## Data excerpt
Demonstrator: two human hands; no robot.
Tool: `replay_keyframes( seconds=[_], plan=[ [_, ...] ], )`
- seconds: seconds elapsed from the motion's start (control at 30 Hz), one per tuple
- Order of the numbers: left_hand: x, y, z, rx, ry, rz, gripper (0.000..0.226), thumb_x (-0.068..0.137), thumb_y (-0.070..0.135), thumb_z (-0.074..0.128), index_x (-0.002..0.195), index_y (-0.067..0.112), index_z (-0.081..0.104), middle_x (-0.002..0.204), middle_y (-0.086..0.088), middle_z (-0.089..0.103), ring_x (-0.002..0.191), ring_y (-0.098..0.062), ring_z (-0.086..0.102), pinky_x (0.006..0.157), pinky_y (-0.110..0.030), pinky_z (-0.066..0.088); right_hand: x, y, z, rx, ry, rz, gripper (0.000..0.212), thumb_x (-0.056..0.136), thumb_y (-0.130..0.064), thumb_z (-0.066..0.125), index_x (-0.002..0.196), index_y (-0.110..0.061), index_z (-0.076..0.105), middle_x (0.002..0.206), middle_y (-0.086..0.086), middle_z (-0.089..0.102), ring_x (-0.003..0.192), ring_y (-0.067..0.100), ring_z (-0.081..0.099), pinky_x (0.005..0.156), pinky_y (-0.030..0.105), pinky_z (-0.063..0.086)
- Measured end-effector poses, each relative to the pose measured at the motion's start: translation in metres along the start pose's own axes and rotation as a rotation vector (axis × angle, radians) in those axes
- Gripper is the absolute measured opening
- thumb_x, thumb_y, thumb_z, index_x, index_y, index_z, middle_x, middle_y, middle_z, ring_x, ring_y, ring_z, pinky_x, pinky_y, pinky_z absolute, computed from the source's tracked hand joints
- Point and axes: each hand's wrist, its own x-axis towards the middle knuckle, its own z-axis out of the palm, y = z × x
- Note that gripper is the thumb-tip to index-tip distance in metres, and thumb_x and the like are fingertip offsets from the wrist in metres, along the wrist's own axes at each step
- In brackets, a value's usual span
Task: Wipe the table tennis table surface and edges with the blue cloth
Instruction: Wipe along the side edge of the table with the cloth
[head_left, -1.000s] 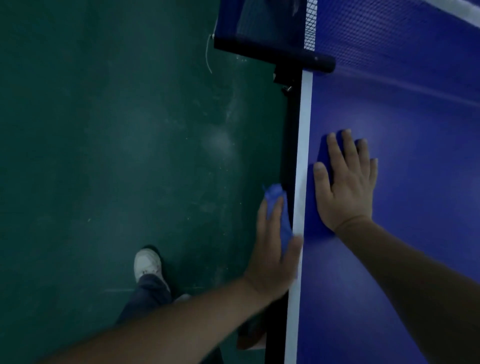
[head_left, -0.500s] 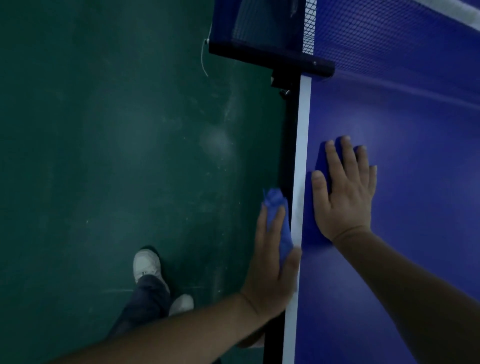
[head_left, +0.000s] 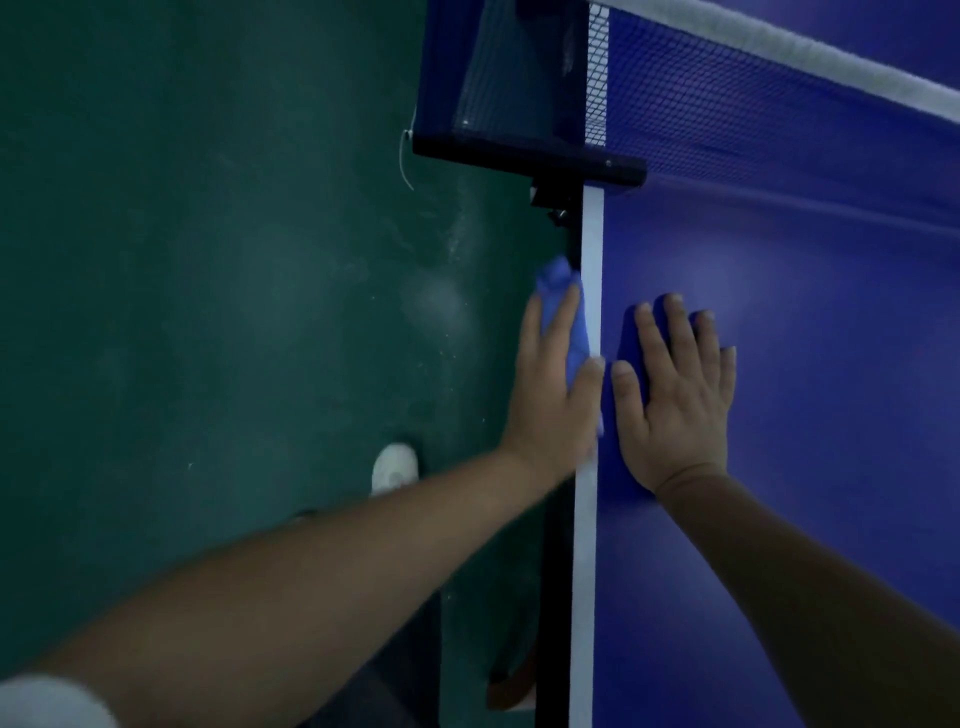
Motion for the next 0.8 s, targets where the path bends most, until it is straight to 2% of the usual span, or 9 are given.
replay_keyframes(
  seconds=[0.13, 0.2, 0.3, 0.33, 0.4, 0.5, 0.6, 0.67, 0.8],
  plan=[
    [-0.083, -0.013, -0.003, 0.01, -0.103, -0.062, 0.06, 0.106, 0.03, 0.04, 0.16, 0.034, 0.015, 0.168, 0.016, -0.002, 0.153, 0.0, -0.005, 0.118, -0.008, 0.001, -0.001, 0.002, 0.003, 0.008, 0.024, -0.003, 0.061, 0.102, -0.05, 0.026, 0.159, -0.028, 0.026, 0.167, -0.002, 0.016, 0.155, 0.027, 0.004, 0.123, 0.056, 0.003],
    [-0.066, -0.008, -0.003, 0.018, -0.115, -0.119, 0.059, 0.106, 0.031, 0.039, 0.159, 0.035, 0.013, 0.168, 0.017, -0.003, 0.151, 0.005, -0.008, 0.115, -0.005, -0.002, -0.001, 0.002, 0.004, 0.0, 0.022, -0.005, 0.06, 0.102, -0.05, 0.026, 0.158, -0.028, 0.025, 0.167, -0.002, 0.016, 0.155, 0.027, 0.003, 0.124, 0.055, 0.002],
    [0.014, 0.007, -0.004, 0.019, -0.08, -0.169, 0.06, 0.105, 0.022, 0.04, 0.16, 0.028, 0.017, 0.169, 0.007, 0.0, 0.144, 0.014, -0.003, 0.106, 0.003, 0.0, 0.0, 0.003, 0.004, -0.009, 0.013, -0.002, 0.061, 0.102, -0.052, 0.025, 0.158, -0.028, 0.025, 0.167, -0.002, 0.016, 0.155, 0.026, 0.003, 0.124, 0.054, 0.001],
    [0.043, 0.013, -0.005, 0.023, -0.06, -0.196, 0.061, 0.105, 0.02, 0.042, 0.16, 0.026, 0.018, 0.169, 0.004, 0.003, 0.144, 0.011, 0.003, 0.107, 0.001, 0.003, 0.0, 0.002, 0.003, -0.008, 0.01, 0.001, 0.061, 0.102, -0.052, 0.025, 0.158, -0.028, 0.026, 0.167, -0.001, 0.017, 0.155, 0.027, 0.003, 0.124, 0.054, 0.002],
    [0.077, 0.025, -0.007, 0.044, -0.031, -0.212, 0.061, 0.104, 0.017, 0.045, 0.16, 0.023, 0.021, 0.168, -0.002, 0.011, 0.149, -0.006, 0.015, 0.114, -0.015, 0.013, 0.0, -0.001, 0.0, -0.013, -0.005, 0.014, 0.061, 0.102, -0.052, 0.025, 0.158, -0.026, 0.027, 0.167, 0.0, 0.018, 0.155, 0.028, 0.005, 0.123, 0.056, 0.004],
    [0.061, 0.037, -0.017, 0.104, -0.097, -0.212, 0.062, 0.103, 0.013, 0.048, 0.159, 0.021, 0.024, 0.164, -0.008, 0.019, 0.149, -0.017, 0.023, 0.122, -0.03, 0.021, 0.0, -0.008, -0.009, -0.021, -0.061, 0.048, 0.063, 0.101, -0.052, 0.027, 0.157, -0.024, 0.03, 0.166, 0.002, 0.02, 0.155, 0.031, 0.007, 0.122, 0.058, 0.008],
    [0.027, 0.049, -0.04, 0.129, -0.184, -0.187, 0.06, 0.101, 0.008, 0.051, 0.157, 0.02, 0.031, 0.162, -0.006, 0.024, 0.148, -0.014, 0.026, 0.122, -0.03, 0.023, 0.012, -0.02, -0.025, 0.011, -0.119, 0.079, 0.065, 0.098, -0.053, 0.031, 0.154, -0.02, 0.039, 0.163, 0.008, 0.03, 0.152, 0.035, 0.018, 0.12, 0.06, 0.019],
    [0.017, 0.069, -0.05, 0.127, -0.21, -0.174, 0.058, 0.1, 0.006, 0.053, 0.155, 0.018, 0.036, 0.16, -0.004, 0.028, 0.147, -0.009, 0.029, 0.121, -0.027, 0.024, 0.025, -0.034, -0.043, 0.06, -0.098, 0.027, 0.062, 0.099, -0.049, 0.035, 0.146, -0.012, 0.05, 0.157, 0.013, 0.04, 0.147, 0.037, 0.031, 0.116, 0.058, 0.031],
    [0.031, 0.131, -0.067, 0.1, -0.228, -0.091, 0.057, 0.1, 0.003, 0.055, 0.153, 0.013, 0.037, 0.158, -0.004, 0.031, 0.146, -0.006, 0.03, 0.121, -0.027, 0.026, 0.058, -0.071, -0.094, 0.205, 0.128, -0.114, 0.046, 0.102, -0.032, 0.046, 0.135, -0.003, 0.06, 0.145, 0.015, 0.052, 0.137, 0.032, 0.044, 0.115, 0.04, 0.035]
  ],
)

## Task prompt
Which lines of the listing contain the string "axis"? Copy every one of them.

## Answer box
- Measured end-effector poses, each relative to the pose measured at the motion's start: translation in metres along the start pose's own axes and rotation as a rotation vector (axis × angle, radians) in those axes
- Point and axes: each hand's wrist, its own x-axis towards the middle knuckle, its own z-axis out of the palm, y = z × x

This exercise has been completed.